- **Source data**
.....

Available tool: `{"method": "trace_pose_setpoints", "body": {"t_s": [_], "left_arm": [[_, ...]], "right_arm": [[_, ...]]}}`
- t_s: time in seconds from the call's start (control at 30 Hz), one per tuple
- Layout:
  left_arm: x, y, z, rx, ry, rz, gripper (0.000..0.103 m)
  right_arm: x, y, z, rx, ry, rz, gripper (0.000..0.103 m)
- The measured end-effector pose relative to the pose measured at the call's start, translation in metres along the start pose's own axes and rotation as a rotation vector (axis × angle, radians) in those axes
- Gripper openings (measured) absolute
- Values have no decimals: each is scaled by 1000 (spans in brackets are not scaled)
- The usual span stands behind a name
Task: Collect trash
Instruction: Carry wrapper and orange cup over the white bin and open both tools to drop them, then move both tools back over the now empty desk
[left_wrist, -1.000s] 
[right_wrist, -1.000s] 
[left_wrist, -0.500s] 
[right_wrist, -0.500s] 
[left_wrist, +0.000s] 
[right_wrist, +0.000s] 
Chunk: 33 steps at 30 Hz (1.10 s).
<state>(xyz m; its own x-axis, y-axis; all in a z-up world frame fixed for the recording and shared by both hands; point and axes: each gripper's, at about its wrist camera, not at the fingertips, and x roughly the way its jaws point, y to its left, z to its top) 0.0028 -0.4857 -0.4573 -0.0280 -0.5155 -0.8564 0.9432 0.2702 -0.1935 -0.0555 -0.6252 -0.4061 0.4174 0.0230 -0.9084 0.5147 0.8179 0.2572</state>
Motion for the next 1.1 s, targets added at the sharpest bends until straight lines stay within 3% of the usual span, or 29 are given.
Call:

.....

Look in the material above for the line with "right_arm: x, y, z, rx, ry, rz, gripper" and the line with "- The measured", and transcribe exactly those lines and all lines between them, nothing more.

  right_arm: x, y, z, rx, ry, rz, gripper (0.000..0.103 m)
- The measured end-effector pose relative to the pose measured at the call's start, translation in metres along the start pose's own axes and rotation as a rotation vector (axis × angle, radians) in those axes

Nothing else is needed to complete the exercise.